State law prohibits insurance companies from basing rates on sex or marital status. But an expert for the Coalition Protecting Auto No-Fault (CPAN) — a group of health care providers and plaintiffs’ attorneys — said at least three insurers are doing so.
Doug Heller, a California insurance researcher, found the discrepancies in online quotes and, in one case, an insurer’s own filing with the Michigan Department of Insurance and Financial Services. San Francisco-based Esurance and Ohio-based Progressive, he said, charge women in Detroit with perfect driving records as much as 33 percent and 38 percent more than men with the same record, vehicle and address despite evidence that women are safer drivers. His study discovered similar pricing in Brighton, a city between Lansing and Detroit.

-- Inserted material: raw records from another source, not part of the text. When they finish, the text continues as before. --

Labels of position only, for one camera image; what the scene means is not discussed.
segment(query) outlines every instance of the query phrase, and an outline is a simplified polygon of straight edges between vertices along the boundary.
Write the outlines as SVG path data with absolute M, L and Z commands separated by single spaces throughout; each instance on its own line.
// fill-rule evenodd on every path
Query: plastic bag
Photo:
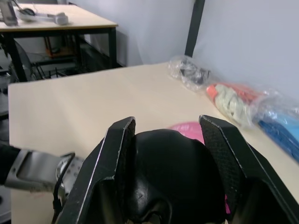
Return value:
M 206 92 L 224 116 L 244 127 L 253 126 L 251 104 L 264 95 L 246 85 L 231 83 L 214 83 Z
M 299 104 L 279 92 L 266 92 L 252 105 L 252 120 L 299 162 Z
M 172 77 L 181 79 L 184 85 L 192 91 L 208 86 L 210 71 L 199 67 L 191 57 L 176 56 L 170 60 L 168 68 Z

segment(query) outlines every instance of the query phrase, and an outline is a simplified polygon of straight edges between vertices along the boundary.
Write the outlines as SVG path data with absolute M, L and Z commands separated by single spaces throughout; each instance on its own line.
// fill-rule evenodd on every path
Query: gray device on desk
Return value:
M 18 19 L 15 15 L 11 0 L 0 0 L 0 10 L 3 16 L 3 21 L 7 26 L 18 25 Z

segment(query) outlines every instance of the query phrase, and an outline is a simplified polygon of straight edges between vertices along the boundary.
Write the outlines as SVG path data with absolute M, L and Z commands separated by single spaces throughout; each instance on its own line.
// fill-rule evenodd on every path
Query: beige tabletop
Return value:
M 69 24 L 60 26 L 53 22 L 25 22 L 18 20 L 18 26 L 8 27 L 3 22 L 0 22 L 0 32 L 117 27 L 117 23 L 74 5 L 20 4 L 20 6 L 21 8 L 31 8 L 35 12 L 44 14 L 58 14 L 64 12 L 69 17 Z
M 197 121 L 207 114 L 225 119 L 204 94 L 168 76 L 166 64 L 106 70 L 9 86 L 10 143 L 55 155 L 75 151 L 86 157 L 109 126 L 136 117 L 136 132 Z M 299 202 L 299 165 L 259 129 L 245 139 L 274 167 Z M 14 224 L 49 224 L 51 194 L 12 191 Z

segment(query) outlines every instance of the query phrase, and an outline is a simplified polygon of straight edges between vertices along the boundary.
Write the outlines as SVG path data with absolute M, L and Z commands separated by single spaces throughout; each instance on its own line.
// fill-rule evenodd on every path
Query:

Liberty Mutual, based in Boston, applies a 5 percent surcharge on drivers who become widowed, regardless of their sex. Premiums at Progressive and Esurance drop for men who are widowed, according to the findings, which prompted Democratic lawmakers to criticize the insurers.

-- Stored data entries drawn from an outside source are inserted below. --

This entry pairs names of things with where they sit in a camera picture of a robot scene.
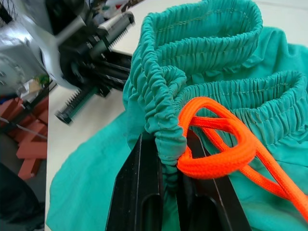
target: orange rope
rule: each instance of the orange rope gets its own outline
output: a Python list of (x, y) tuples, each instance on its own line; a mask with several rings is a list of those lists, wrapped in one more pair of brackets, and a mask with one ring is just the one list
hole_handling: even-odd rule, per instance
[[(201, 108), (207, 108), (220, 118), (195, 116)], [(184, 154), (178, 160), (180, 171), (192, 178), (212, 179), (240, 170), (263, 189), (290, 200), (308, 222), (308, 197), (288, 177), (245, 124), (224, 106), (207, 97), (196, 97), (184, 106), (179, 121), (179, 126), (184, 130), (184, 137), (187, 137), (189, 126), (200, 127), (209, 140), (221, 151), (216, 155), (193, 159), (192, 152), (187, 146)], [(228, 147), (217, 134), (216, 129), (233, 134), (238, 144), (232, 148)], [(265, 178), (248, 165), (255, 155), (277, 183)]]

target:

“It’s both a failure on the part of the department to not find this, but also it’s part of what comes along with a weak regulatory system,” Heller said, noting that Michigan requires vehicles to be insured and that women are generally safer drivers. “There’s a special obligation on the part of the state to go through these filings and check for compliance.”
But state regulators appear unlikely to initiate a probe on their own.
“DIFS is not aware of any open complaints regarding illegal rating practices but monitors company compliance on a continuous basis,” spokeswoman Andrea Miller said.
A consumer complaint would need to be filed before the state can investigate, she said. Miller said that while the law bars insurers from using sex or marital status as rating factors for policies issued on an individual basis, policies issued on a group basis are exempt.
Heller said he examined individual policies, not those offered to members of groups or associations. CPAN is exploring if it can bring complaints against the companies.
The study’s release in recent days came as legislators returned from a summer recess and a month after no-fault advocates issued findings showing that good drivers can face higher premiums if they have working-class jobs, less education or rent their home rather than own it. While the use of those non-driving factors is legal, CPAN hopes to draw attention to other reasons it says Michigan has some of the highest auto premiums in the U.S.
Insurance executives blame the state’s unique requirement that drivers buy unlimited personal injury protection coverage, a cost that is exacerbated by a provision letting health providers bill auto insurers much more than regular health insurers for the same medical services. Republican legislative leaders and Gov. Rick Snyder want to enact auto insurance changes by year’s end, though reforms have been elusive for years.
“We think it’s important that as the Legislature looks toward reforming auto insurance, any changes that are made need to be about fairness and affordability,” CPAN spokesman Josh Hovey said. “Let’s go into this debate with our eyes wide open about all the challenges the system has.”
The insurance industry, however, questioned CPAN’s motivations, saying its members profit from a “broken” no-fault system.
“This latest ‘study’ is a distraction from real reforms that could lower the cost of auto insurance, including: cracking down on rampant fraud and scams that cost families hundreds of dollars each year, adopting a fee schedule to rein in outrageous medical costs and giving consumers the freedom to choose a level of medical coverage that works best for their family,” said Dyck Van Koevering, general counsel for the Insurance Alliance of Michigan.
Hovey countered: “Holding insurance companies to follow the law and charge people fairly isn’t a distraction. It’s a consumer right that everyone should have.”
The accused insurers defended themselves and said insurance pricing is highly competitive.
“Our rating factors are actuarially justified and in compliance with all state laws and applicable insurance statutes,” said Progressive spokesman Ron Davis.
“Our pricing is based on many different factors used to determine overall risk, and we work closely with state regulators to ensure we’re in compliance and using approved risk-based rating criteria,” Esurance spokeswoman Dolleen Cross said.
Liberty Mutual, spokesman Glenn Greenberg said, “looks at dozens of factors when determining a customer’s overall risk, all of which must comply with state insurance regulations.”